Reaktionen auf Vogelgrippe:Ladenhüter Tamiflu

Als im vergangenen Herbst die Vogelgrippe Europa erreichte, stürmten panische Kunden die deutschen Apotheken. Jetzt, da auf Rügen zwei Schwäne mit dem gefährlichen Virus H5N1 infiziert sind, ist von Panik keine Spur: Hamsterkäufe bleiben aus.

Silke Lode

Urlauber haben auf Rügen vier tote Schwäne entdeckt, von denen zwei mit dem gefährlichen Virus H5N1 infiziert waren.
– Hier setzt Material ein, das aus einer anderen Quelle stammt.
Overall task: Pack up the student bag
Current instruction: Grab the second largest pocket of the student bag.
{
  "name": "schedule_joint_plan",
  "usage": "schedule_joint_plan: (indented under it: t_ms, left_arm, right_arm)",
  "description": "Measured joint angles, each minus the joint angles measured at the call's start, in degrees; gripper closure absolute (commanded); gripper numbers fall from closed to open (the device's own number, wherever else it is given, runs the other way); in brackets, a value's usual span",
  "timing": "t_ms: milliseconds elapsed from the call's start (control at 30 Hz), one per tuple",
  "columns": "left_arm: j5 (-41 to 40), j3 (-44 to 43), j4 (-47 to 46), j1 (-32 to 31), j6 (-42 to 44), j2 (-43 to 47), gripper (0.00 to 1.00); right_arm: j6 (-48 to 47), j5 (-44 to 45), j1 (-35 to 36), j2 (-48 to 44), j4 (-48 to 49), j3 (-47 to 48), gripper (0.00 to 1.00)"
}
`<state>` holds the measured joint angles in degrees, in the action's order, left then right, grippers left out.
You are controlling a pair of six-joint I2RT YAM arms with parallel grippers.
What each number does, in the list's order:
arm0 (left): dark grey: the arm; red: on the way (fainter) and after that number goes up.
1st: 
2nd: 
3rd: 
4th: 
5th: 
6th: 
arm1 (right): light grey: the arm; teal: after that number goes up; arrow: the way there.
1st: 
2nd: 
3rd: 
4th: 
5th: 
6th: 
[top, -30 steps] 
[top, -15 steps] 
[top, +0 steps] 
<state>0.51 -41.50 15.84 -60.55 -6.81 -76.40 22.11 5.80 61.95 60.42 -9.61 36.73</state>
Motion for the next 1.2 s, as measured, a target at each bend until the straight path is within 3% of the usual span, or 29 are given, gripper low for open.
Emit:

Die gefühlte Distanz zu der Ostseeinsel ist offensichtlich groß genug, um in Bayern keine Panik aufkommen zu lassen: In Münchens Innenstadt zum Beispiel herrscht normaler Betrieb.

Reaktionen auf Vogelgrippe: Das Medikament Tamiflu: Hift es auch gegen die Vogelgrippe?

Das Medikament Tamiflu: Hift es auch gegen die Vogelgrippe?

(Foto: Foto: AP)

In der Rosenapotheke unweit des Marienplatzes fragen Kunden nach Erkältungsmitteln, einer speziellen Creme oder Aspirin - das Grippemittel Tamiflu verlangt niemand. Dabei hätte die Apotheke das Medikament vorrätig. "Heute wollte noch niemand das Mittel haben", berichtet Dane Morabi, die schon den ganzen Morgen Dienst hat. "Wir haben auch noch nichts nachbestellt."

Vorratshaltung unsinnig

Einige Straßen weiter in der Engel-Apotheke haben die Apothekerinnen heute morgen bereits Tamiflu geordert. Eine der Angestellten gesteht: "Im November, als die Vogelgrippe Europa erreicht hatte, habe ich mich mitreißen lassen. Da hatte ich selbst eine Schachtel zu Hause."

Die hat sie inzwischen nicht mehr. Denn das Virus überträgt sich nur in seltenen Fällen auf den Menschen. Etwa, wenn Mensch und Federvieh unter einem Dach leben.

Der knorrige Inhaber der Centrum-Apotheke wird noch deutlicher: "Es ist ein Schmarrn, sich das Mittel auf Vorrat hinzulegen", wettert Peter Angelmeier, "das ist nicht erwünscht!". Auch er hat heute noch keine einzige Packung verkauft und gibt auch keine Bestellung auf Verdacht auf. "Bei Bedarf haben wir das Mittel über den Großhandel in zwei Stunden."

33 Euro kostet das Medikament, kaufen kann man es nur mit Rezept. Das Deutsche Ärzteblatt hat den Medizinern im Dezember empfohlen, die Patienten sorgfältig aufzuklären und vor einer vorbeugenden Einnahme zu warnen. Ob Tamiflu wirklich gegen die Vogelgrippe hilft, ist nicht nachgewiesen. In jedem Fall kommt es auf die Anwendung und den richtigen Zeitpunkt der Einnahme an.

"Ob sie das Mittel aber an gesunde Menschen verschreiben, bleibt jedem Arzt selbst überlassen", sagt eine Sprecherin der Bayerischen Ärztekammer. Auch wenn Tamiflu knapp ist.

Hans-Ulrich Jellito, Sprecher des Tamiflu-Herstellers Roche, bestreitet, dass es jemals eine Verknappung gab: "Das ist nicht richtig. Damals bei der Hysterie haben wir auf die Bremse gedrückt. Wir wollten, dass es nicht in jedermanns Hände gelangt.

Das Medikament ist verschreibungspflichtig, und letzten Herbst konnten sie es dann für 152 Euro im Internet kaufen!". Wie viele Packungen der Pharmakonzern tatsächlich jeden Monat herstellt, will Jellito aber nicht preisgeben.

Die Großbestellungen indes kommen ohnehin nicht von Privatleuten: Manche Firmen bunkern Tamiflu bereits seit längerem für ihre Mitarbeiter in Deutschland, erzählt Dagmar Nedbal von der Bayerischen Ärztekammer. Und aus dem Staatministerium für Gesundheit und Verbraucherschutz heißt es, man habe bereits 1,9 Millionen Therapieeinheiten gekauft.